● **Prompt**
Only a slice of the listing below is wanted. Retype the lines from the one containing "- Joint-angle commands" through the one containing "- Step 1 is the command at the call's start", exactly, both ends included.

● **Information shown**
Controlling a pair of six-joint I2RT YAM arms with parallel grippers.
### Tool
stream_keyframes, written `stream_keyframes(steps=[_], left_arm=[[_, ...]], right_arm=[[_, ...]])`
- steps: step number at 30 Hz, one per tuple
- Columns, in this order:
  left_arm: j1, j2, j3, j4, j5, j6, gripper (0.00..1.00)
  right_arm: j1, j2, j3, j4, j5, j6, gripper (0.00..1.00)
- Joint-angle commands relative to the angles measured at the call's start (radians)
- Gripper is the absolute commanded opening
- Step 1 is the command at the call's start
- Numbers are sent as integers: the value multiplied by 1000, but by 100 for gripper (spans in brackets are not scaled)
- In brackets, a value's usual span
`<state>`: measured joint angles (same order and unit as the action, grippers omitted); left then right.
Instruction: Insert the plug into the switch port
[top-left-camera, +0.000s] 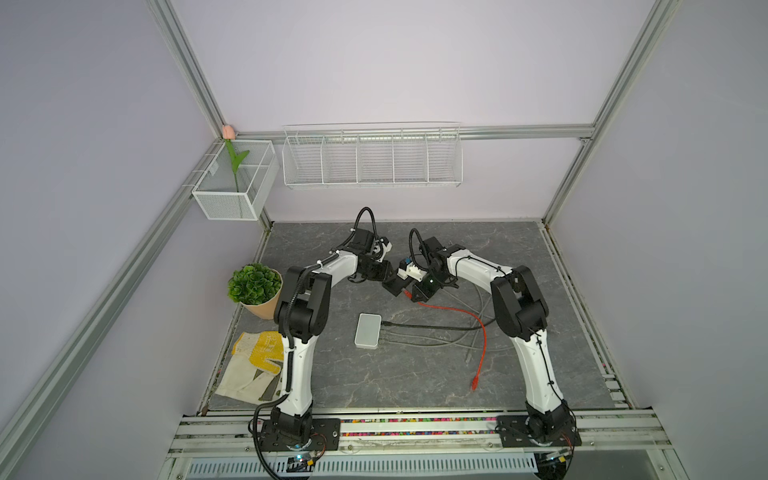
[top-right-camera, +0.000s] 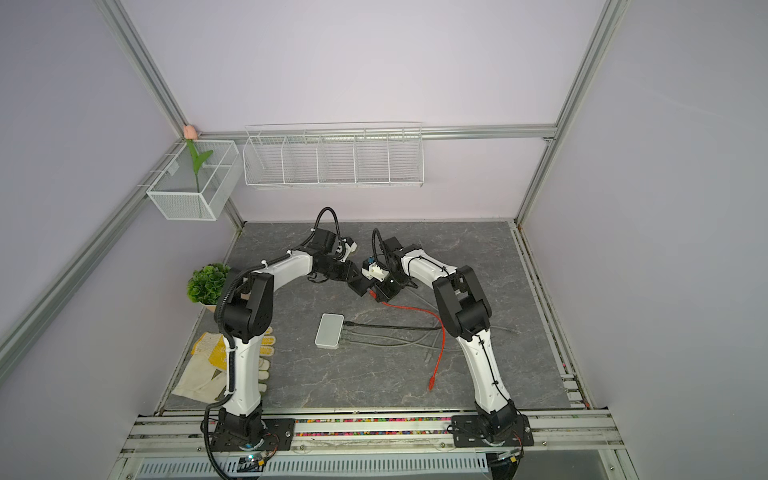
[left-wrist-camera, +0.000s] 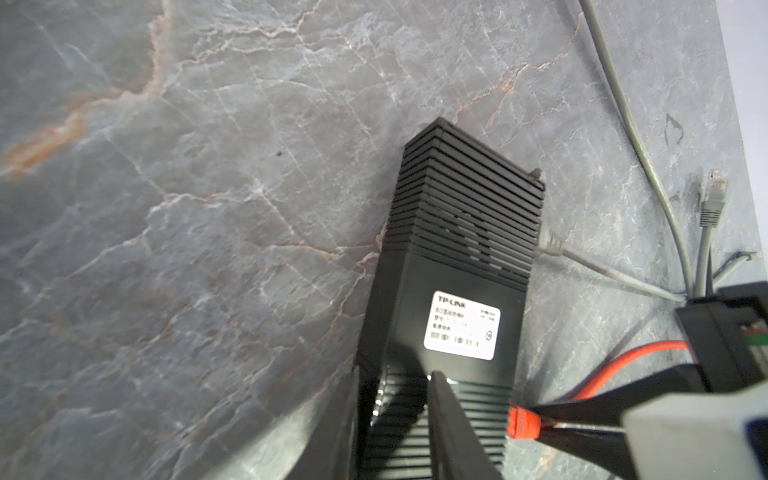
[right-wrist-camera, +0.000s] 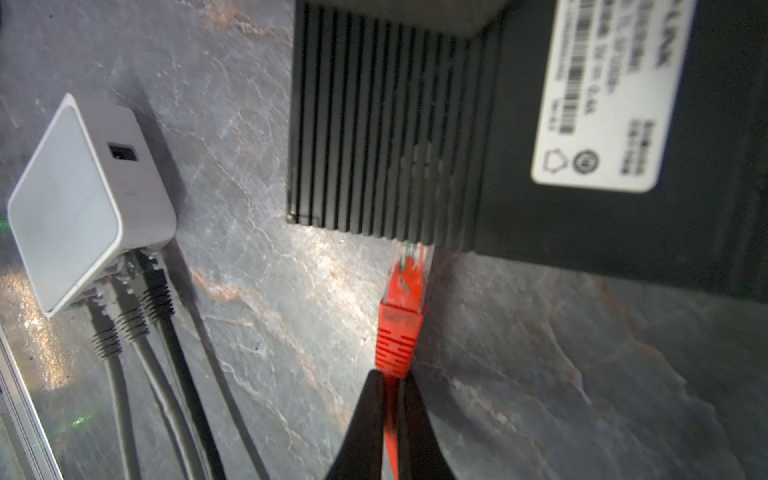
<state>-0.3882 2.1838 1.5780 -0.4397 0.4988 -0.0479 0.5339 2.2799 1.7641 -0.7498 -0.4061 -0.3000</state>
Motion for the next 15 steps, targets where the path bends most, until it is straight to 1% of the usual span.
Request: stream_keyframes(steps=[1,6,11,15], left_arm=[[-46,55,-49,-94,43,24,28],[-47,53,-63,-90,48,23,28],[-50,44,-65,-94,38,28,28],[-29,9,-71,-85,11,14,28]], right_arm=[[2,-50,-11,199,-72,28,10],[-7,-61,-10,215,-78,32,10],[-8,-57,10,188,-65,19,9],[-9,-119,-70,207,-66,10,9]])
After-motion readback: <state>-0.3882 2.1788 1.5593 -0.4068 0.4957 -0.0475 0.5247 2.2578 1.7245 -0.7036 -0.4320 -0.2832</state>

● **Task result**
- Joint-angle commands relative to the angles measured at the call's start (radians)
- Gripper is the absolute commanded opening
- Step 1 is the command at the call's start

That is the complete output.